In 2025, global ETF net inflows surged to $1.49 trillion, led by US stocks and gold. BlackRock’s IBIT became the only negative-return product among the top 15, highlighting a trend of capital withdrawal from Bitcoin and shifting toward the stock market.
(Background: Fidelity’s 2026 Crypto Market Outlook Report: More countries may establish Bitcoin reserves, and long-term holding of BTC remains profitable)

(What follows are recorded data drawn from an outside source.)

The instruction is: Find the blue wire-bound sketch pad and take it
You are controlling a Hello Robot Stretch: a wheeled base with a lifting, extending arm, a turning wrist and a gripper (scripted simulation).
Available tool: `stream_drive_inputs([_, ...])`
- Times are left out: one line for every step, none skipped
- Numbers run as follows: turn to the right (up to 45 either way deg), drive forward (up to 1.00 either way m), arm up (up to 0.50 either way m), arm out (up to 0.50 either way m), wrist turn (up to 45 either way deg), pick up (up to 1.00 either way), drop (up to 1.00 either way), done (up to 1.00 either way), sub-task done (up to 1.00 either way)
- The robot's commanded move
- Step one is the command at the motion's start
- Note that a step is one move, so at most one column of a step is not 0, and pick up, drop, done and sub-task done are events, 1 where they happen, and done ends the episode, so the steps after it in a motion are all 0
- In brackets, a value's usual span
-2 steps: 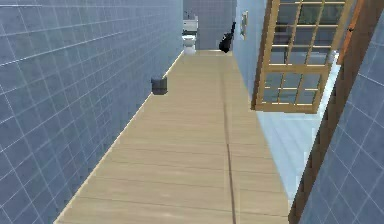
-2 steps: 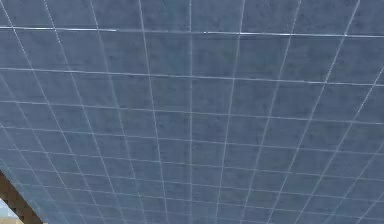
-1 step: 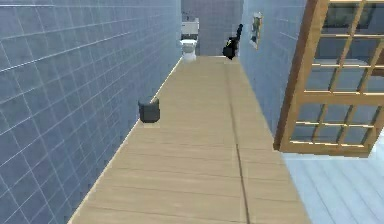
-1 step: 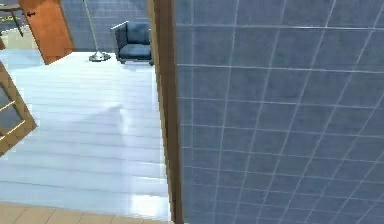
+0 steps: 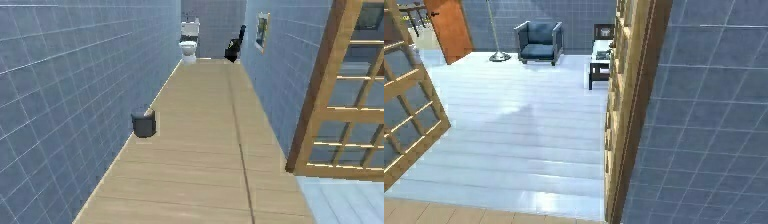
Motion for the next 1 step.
stream_drive_inputs([45.0,0.00,0.00,0.00,0.0,0.00,0.00,0.00,0.00])
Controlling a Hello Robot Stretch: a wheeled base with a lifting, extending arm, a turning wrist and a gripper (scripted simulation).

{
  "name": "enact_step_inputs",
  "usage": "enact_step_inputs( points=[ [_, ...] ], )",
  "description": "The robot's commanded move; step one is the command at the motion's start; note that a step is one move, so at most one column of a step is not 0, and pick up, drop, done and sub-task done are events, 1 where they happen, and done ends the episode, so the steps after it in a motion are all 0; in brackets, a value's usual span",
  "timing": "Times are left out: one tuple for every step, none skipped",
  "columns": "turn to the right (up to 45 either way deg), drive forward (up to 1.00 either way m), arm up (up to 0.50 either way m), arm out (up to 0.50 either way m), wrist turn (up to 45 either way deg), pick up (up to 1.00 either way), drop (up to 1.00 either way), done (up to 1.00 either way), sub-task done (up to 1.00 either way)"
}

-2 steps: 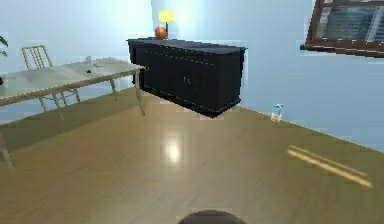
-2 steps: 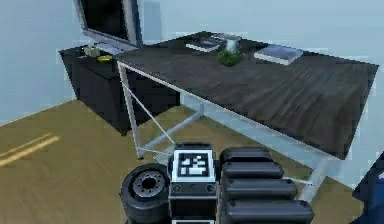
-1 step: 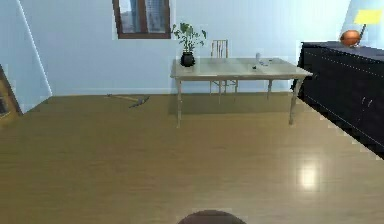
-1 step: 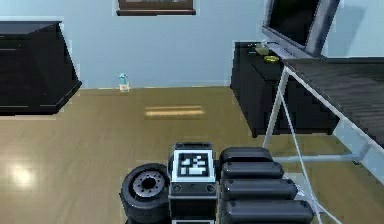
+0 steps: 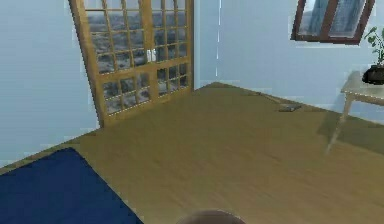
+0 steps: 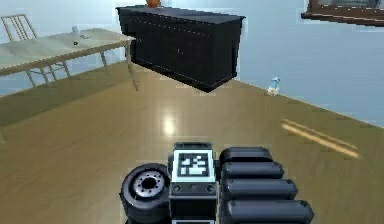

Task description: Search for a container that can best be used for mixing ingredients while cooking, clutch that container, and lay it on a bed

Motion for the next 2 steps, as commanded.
enact_step_inputs(
  points=[
    [-45.0,0.0,0.0,0.0,0.0,0.0,0.0,0.0,0.0],
    [45.0,0.0,0.0,0.0,0.0,0.0,0.0,0.0,0.0]
  ],
)
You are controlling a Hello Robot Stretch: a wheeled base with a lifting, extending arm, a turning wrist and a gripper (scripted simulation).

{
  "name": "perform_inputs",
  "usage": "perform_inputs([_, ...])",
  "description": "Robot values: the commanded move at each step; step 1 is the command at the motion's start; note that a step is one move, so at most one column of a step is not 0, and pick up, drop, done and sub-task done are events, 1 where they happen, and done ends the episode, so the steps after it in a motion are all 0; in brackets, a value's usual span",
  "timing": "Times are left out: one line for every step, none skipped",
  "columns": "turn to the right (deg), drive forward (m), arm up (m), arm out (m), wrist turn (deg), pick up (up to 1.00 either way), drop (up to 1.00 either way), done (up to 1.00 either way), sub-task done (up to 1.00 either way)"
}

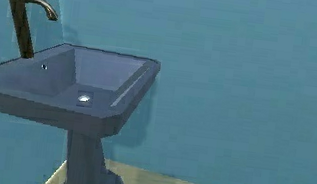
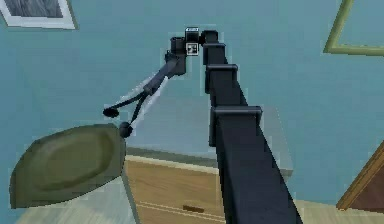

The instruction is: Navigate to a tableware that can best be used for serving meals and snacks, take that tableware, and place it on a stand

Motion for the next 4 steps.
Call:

(Additional context: Bitcoin reaches $90,000, why do meme coins PEPE and DOGE always rally at the peak?)
Table of Contents
Bloomberg analyst Eric Balchunas compiled the 2025 global ETF performance on X platform, with total net inflows reaching a record $1.49 trillion. This flood mainly flowed into US stocks, bonds, and active strategies.
Meanwhile, BlackRock’s (Bitcoin ETF (IBIT) not only failed to expand in size but also became the only negative-return product among the top 15 ETFs, declining 6.41% for the year. It’s clear that global investors have been re-evaluating Bitcoin since last year.
) Capital favors stocks, ETF net inflows set records
According to US ETF market data, net inflows into US-listed ETFs in 2025 reached $1.49 trillion. US stocks and investment-grade bonds captured most of the orders, interpreted by the market as a boost from Trump’s anniversary tax cuts and deregulation, directly improving corporate earnings expectations. AI giants served as a rocket booster, making “buying big US stocks” the simplest and relatively best risk-adjusted return option for many asset managers, shifting capital from hedging positions to stocks and active strategies that participate in real growth.
IBIT shifts from star to drag
In early 2024, Bitcoin ETFs were hailed as a gateway for institutional entry, but reality turned cold after a year.
IBIT’s size settled between $950 billion and $1 trillion. Compared to gold ETFs soaring 65% during the same period, IBIT declined 6.41% annually, becoming the only negative-return product among the top 15 ETFs. A more direct warning was in November and December, with quarterly net outflows exceeding $4.5 billion, and Bitcoin spot prices retracing 35% from all-time highs, indicating that institutions view Bitcoin as “risk capital,” and started pulling liquidity in Q4 2025.
Policy and market psychology exert dual pressure
State Street’s investment insights issued at the end of last year pointed out that when US stocks and gold are both in a bullish trend, and with tax and regulatory advantages, investors have no reason to take on the high volatility of blockchain assets.
The “double positive” from Bitcoin halving and ETF approvals in 2024 has been overly realized, and Bitcoin lacking new narratives can only passively follow macro trends, with DAT also being a fleeting phenomenon. However, from another perspective, Bitcoin has entered the ranks of global assets, with a very unique nature, and market dynamics are likely to continue evolving.